Plant growth-promoting bacteria of the genus Bacillus are known to solubilize phosphates and enhance plant growth in many plant species. We explored the effects of the inoculation with a commercial isolate Bacillus amyloliquefaciens on the growth and metabolic processes of maize plants in pot soils treated with triple superphosphate, rock phosphate, and either cow- or horse-manure composts, as P-fertilizers.

Methods

The metabolic profiles of maize leaves in the different treatments were determined by both Gas Chromatography–Mass Spectrometry and Nuclear Magnetic Resonance spectroscopy.
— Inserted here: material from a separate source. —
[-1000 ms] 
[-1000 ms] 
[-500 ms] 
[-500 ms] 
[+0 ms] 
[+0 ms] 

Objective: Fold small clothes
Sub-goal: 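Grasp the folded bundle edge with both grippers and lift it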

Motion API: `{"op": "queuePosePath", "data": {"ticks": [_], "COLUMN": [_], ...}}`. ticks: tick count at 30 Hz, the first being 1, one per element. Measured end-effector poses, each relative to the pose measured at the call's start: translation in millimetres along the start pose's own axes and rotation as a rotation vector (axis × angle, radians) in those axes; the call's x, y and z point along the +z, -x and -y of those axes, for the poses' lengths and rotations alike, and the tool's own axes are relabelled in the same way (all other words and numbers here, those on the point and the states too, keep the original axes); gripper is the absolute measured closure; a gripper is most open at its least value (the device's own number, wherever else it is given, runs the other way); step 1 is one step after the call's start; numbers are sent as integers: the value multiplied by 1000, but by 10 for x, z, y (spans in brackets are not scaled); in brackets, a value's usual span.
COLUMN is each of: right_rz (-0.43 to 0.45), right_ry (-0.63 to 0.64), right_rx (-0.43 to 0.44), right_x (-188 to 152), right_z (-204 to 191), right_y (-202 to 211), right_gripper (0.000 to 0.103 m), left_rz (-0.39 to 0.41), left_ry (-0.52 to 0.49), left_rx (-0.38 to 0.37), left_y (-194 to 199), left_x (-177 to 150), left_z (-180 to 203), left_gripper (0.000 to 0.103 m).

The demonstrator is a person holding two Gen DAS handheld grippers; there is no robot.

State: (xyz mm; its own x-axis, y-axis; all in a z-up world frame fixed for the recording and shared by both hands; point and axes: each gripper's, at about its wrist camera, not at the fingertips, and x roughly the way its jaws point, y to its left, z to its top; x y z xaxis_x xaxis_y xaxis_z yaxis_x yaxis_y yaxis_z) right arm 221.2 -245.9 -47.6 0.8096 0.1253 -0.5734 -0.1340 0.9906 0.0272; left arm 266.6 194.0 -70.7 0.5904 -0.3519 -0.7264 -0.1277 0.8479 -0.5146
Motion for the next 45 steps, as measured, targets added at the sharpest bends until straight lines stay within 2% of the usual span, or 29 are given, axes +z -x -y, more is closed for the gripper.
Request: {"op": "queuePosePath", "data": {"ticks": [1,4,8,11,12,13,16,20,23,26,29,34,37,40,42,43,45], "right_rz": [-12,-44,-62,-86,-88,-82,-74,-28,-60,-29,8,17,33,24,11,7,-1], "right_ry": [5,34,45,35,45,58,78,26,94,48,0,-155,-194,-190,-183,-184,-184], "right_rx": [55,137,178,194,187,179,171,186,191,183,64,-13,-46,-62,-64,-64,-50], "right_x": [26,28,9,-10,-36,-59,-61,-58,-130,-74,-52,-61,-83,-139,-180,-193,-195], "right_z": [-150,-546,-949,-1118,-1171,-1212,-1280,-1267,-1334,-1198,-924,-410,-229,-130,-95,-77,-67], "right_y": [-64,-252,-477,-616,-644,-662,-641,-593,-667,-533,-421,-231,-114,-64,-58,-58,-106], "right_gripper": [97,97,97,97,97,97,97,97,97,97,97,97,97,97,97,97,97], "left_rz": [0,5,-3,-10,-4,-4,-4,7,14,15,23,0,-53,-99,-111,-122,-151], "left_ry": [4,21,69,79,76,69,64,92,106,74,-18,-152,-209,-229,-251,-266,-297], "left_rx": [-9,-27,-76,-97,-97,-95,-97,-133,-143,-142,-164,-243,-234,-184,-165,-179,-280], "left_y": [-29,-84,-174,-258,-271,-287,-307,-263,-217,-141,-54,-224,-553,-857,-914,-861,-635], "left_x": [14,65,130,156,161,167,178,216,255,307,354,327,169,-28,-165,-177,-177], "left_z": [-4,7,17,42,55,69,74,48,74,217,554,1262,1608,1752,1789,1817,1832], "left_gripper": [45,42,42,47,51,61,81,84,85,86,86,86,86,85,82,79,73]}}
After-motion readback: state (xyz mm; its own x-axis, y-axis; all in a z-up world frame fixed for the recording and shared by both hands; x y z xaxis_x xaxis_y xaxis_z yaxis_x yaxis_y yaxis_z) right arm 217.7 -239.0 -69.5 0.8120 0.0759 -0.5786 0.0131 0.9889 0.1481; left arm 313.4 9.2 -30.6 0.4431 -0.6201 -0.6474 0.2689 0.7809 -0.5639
Principle Components Analysis (PCA) based on data matrix from both techniques revealed a relationship between treatments and specific plant metabolites.

Results

Inoculated plants showed larger P and N contents and a more differentiated metabolome when treated with the two composts than with inorganic fertilizers. B. amyloliquefaciens in combination with composts significantly increased glucose, fructose, alanine and GABA metabolites in maize leaves, thus suggesting an improved photosynthetic activity due to enhanced P and N uptake. Both composts sustained plant growth and the phosphate solubilizing activity of B. amyloliquefaciens, while differences in P and N contents in plant leaves were attributed to the different content in compost of lignin residues and alkyl moieties, and consequent impact on microbial growth.

Conclusions

The combination of B. amyloliquefaciens inoculation with composted organic P-fertilizers rich in available metabolic carbon appears as an efficient alternative to mineral fertilizers to enhance nutrients uptake and foster growth mechanisms in maize plants.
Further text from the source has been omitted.